If there was one thing that he'd learnt about the infuriating informant from their many encounters, it was that he was constantly in need of attention, drawing all thoughts to himself like the self-centred princess that he was, and it annoyed him to no end to hear his steady stream of complaints so early in the morning. The high-pitched whine that continued to assault his ears replaced his thoughts with a burgeoning headache, something that had become an unwanted constant that had recently come with the various meetings he had with his high-school enemy. He hated the other for making him feel this hate, for making him feel that violence was the only answer to shut the yammering louse perched awkwardly on his floor, but what was he to do? He had brought it upon himself and there was nobody he could turn to for help, so he was the only one that he could blame.

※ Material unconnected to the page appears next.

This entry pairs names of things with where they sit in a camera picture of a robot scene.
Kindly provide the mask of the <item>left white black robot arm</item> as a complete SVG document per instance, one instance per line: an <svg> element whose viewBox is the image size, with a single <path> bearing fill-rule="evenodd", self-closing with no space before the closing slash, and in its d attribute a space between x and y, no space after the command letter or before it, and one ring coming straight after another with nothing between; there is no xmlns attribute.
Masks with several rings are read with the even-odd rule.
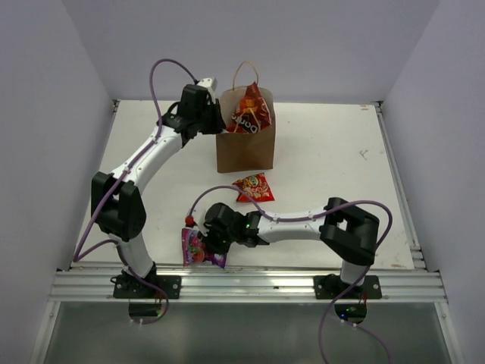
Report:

He snarled at him with a mixture of exasperation and fury laced into the roughness of his voice. "Goddammit, flea, I don't give a shit. Don't you remember the agreement we made that you'd get the fuck out of my apartment when we're done… done…"

"Fucking, Shizu-chan?"

"Tch, shut the fuck up, smartass. You know the rules, so why the hell do you hang around, huh?!" His shout was enough to leave the gilded tongue of the black-haired male scrambling for words, but Shizuo refused to linger in the bitter triumph it gave him to see the slight furrowing of the other's slender brows. Instead, he powered on, ignoring the way the paler man's mouth flew open in an attempt to defend his actions.

"_You _were the one that insisted on making the rules so that your smarmy ass wouldn't be overly abused, or whatever the fuck you said, and yet you're the one breaking the goddamn things! All we do is fuck, you or I leave, and then it's all over, right? So why are you going against what you said to begin with, huh?!"

The fleeting pain that flashed across the informant's carmine eyes was barely noticed by the fuming debt collector, but the shit-eating grin that he immediately plastered on afterwards was duly noted by the standing male's mocha-coloured orbs. As he watched the other rise from the floor gracefully –or as gracefully as he could, in the sore condition that he was in– and hobble towards his closet, he watched silently as the limping Shinjuku inhabitant picked up his clothing and slipped into them, before he eyed the other's retreating form. He really couldn't tell whether he wanted the male to stay, just so he could squeeze in a quick fuck before he went off to work, or allow the other to leave in relative peace, but through the turmoil he could sense a single concrete thought in his mind.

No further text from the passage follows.